Elle avait été à mes côtés toute la nuit. Plus qu’une estimable compagne, elle représentait une source de réconfort et de douceur non négligeable, en ces longues soirées d’hiver. Nous nous étions lovés l’un contre l’autre et avions passé la nuit ainsi, comme à notre habitude. Elle avait su me réchauffer comme un homme peut le désirer.

Au petit matin, elle était encore là, resplendissante, avec ce petit côté échevelé qui prêtait à sourire.

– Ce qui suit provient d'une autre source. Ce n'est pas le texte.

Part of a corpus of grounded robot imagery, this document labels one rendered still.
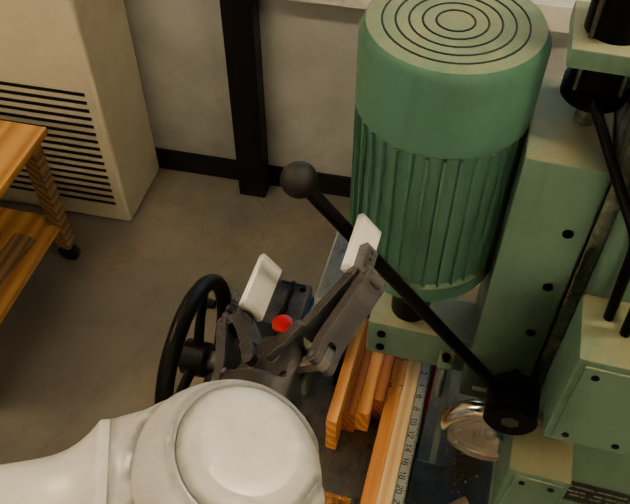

Quoi de mieux que sa douce au coin du feu?
Je m’étais résolu à me lever. Sans hésiter, elle m’avait accompagné jusqu’à la table, comme une ombre, et nous nous étions installé conjointement autour d’une tasse de thé bien chaud. Elle avait alors décelé mon appréhension, car l’heure avançait et j’allais devoir me résoudre à me rendre dans la salle de bain glaciale. Je redoutais chaque matin ce moment de déchirement, ces quelques minutes durant lesquelles nous étions séparés. Mais il n’était pas concevable de prendre conjointement notre douche : ce ne serait pas correct, et l’exiguïté particulière de la salle de bain m’empêcherait de toutes manières de manœuvrer avec aisance en sa compagnie.

Laissant mes affaires devant la salle de bain, je m’étais finalement engouffré dans le bac de douche, grelottant, hâtant mon shampouinage rituel pour la retrouver au plus vite, belle et parfumée.

J’avais ressenti comme un tenaillement de l’estomac au moment de récupérer mes affaires. J’avais ouvert la porte de la salle de bain en urgence, et avais confirmé ma crainte : elle n’était plus là.

Panique et fureur. Où était-elle ? Pourquoi cette disparition ? Comment diable était-ce possible en si peu de temps?
J’avais remué ciel et terre pour la retrouver, allant jusqu’à ouvrir stupidement les portes du placard à provisions. Après dix minutes de recherche, je m’étais résigné. Aucune trace. Elle s’était volatilisée et ne m’accompagnerait pas plus loin dans ma journée.

Il faudrait donc que je l’accepte : temps était finalement venu de changer de paire de chaussette.